Investment is low in Britain because opportunities for profit are scarce. This is because costs are high. There should be enormous amounts of productive investment in the creation of things like houses, railways, roads, airport runways, and energy generation – the high prices of these things is a strong signal of very high demand for more. But there isn't, because the costs of building those things are much higher than they ought to be, and in many cases infinitely high, because they're either incredibly difficult to get permission for, or they’re banned outright. So the cost of these investments is very high, and then the cost of other investments is high because the input costs of labour, transport, premises, and energy are all high as a result as well.
For a long time, we taxed investment returns from investment in physical capital like machinery and buildings more than we taxed spending on wages or pens and paper. That is another reason that investment has been low, and it's very good that we have begun to fix that.
(There are lots of other reasons the UK isn't a great place to set up a high-growth company too – in my opinion, these reasons include: our interventionist competition authority and policy; a general preoccupation in politics with eliminating risk and harm over encouraging experimentation and progress; our high taxes on high earners; post-Brexit trade barriers with Europe; cultural factors that downplay the virtues of entrepreneurial risk-taking and overplay the virtue of fairness; and probably just the fact that America speaks English, so it’s easy to go there if you’ve got a lot of potential. Some of these, especially as they relate to corporate governance, have apparently been directly responsible for the UK stock market’s poor performance.)
I think a problem we have is an over-focus on the word "investment", and I am as guilty for this as anyone. Yes, investment in the UK is too low. It's good that everyone now agrees about this. But forcing more investment through schemes like this, without tackling the underlying reasons for low returns, is exactly the same as subsidising demand in the housing market instead of building more houses.
One striking thing highlighted by the Resolution Foundation is the finding that, in an accounting sense, UK returns are actually high compared to elsewhere. It might be easy to look at this and think that the problem is investors, not the investments themselves – until we remember the chart of returns at the top of this piece.

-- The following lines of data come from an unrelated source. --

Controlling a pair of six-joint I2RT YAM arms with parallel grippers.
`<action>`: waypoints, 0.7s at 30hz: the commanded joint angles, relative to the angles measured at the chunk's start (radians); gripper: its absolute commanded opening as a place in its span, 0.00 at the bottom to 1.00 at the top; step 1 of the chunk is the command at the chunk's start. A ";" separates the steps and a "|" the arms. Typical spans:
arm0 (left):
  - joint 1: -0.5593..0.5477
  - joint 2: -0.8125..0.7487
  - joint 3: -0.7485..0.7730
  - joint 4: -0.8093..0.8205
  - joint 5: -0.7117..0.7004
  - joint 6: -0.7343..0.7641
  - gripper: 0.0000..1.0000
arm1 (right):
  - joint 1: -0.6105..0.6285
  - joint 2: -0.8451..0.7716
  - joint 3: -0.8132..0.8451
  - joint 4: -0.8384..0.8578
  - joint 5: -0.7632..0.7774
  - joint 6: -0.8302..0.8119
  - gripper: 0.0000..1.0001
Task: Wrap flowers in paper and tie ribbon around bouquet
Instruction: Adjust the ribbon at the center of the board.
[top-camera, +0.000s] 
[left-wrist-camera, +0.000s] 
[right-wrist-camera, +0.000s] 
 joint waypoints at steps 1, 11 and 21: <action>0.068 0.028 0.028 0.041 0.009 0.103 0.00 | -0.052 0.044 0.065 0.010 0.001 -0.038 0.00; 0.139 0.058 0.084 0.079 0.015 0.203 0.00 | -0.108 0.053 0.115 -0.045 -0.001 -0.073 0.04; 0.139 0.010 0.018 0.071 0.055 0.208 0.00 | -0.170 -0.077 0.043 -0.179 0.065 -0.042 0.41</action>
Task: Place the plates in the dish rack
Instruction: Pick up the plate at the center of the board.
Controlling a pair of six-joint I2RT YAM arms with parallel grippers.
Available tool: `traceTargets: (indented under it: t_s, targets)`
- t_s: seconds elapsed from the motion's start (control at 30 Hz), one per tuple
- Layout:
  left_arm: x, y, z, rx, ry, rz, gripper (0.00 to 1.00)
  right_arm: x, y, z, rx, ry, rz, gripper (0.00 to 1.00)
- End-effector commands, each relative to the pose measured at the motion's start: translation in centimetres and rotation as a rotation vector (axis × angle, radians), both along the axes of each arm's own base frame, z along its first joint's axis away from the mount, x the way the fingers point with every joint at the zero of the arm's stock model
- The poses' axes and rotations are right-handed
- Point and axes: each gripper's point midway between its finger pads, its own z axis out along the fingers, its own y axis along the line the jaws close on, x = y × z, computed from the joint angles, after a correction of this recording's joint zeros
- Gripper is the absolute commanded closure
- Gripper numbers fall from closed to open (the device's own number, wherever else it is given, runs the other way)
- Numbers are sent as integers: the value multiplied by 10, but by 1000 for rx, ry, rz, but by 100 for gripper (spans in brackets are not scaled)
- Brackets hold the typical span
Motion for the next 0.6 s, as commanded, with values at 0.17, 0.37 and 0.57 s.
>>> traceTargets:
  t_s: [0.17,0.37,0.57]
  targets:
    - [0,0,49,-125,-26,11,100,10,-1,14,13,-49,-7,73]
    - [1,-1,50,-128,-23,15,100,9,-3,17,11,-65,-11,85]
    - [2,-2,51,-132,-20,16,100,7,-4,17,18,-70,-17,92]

So what explains this apparent paradox? The answer is that the returns on investment shown in the Resolution Foundation chart don't factor in things that don't make it off the landing pad to begin with, for regulatory reasons. If you can only build the most profitable solar farm, because the costs of getting permission are so high, then returns on solar farm investments will inevitably look really good, even though we would be much richer if we could build more with a lower return. If we made the bottom 80% of the labour force unemployed, average wages of people in work would be sky-high, but it would not be a productive society overall.
So even though it's great that people want more investment, how we get it matters a great deal. We can try to lower costs for businesses by making it easier to build stuff, and see higher investment from domestic savers and foreign investors as a happy result of the UK being an easier place to build stuff and grow companies. Or we can listen to the British investment funds lobbying to ban people from investing overseas so they're forced, instead, to save their money with – guess who? – them. I’m with John: a windfall tax on the companies proposing this, and similarly naked rent-seeking measures, would give a much bigger boost to UK Plc.